Memory Leaks in Garbage-Collected Languages

GC does not prevent memory leaks — it prevents dangling pointers. A memory leak in a GC language occurs when objects are kept reachable but never used. Common causes: (1) Growing collections — a cache map that adds entries but never removes them. Over time, the map consumes the entire heap. Fix: use a bounded cache (LRU eviction) or weak references. (2) Listener/callback registration — registering an event listener without unregistering it when the object is no longer needed. The event system holds a reference, preventing GC. (3) Static fields — static collections that accumulate data over the application lifetime. (4) ThreadLocal variables — values stored in ThreadLocal are not GC-eligible until the thread ends. In thread pools (web servers), threads live forever, so ThreadLocal values accumulate. Fix: call ThreadLocal.remove() after use. (5) Connection leaks — database connections or HTTP connections that are opened but not closed. The connection object remains in the pool, and the pool grows.
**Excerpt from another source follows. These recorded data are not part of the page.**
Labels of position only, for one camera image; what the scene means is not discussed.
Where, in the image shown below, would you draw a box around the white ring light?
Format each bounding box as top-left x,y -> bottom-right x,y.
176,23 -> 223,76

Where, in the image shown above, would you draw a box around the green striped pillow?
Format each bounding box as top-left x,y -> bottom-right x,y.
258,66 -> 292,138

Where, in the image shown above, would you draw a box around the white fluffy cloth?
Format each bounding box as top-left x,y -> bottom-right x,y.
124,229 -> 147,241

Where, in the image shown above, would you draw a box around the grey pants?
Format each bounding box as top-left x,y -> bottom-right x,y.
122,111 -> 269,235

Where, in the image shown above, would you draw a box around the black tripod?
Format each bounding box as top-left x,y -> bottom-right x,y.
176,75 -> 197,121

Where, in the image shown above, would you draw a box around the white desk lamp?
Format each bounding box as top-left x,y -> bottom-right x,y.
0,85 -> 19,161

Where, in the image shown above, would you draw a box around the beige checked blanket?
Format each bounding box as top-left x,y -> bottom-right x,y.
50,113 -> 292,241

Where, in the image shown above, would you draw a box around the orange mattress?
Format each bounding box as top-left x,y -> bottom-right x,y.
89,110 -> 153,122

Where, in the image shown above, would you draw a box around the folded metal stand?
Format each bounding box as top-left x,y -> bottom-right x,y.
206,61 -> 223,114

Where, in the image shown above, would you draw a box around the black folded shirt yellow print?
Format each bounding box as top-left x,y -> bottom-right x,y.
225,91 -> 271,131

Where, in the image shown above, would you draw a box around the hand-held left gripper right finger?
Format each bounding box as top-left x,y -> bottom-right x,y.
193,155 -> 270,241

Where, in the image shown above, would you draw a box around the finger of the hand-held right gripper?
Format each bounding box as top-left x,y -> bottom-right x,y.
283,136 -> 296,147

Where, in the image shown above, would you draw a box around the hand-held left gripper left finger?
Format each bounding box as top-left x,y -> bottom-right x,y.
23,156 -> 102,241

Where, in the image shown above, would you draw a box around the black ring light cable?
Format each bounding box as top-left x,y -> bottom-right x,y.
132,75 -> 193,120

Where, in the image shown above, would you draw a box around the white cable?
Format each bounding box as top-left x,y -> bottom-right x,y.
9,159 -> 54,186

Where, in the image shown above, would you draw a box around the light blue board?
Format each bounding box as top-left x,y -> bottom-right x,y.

Detection: take a heap dump (jmap -dump:live,format=b,file=heap.hprof) and analyze with Eclipse MAT or VisualVM. Look for dominator trees: large objects that retain many other objects. Track heap usage over time — a steadily increasing trend after GC indicates a leak.

Go and Python GC Compared

Go GC: a concurrent, tri-color mark-and-sweep collector with no generational separation. Go trades throughput for low latency: GC pauses are typically under 1ms because most work is done concurrently while the application runs. The GC triggers based on the GOGC environment variable (default 100): GC runs when the heap grows to 2x the live data size. Go has no tuning knobs beyond GOGC — simplicity over configurability. Since Go 1.19, soft memory limits (GOMEMLIMIT) provide better control. Python GC: uses reference counting as the primary mechanism (each object has a counter tracking references to it; when the count drops to zero, the object is freed immediately). A cyclic garbage collector handles reference cycles (two objects referencing each other with no external references). The cyclic GC runs periodically based on allocation thresholds. Python GC pauses are generally short but unpredictable. The GIL (Global Interpreter Lock) means only one thread executes Python code at a time, limiting true parallelism but simplifying GC. For CPU-bound workloads, Python applications use multiprocessing (separate processes with separate heaps and GCs) to achieve parallelism.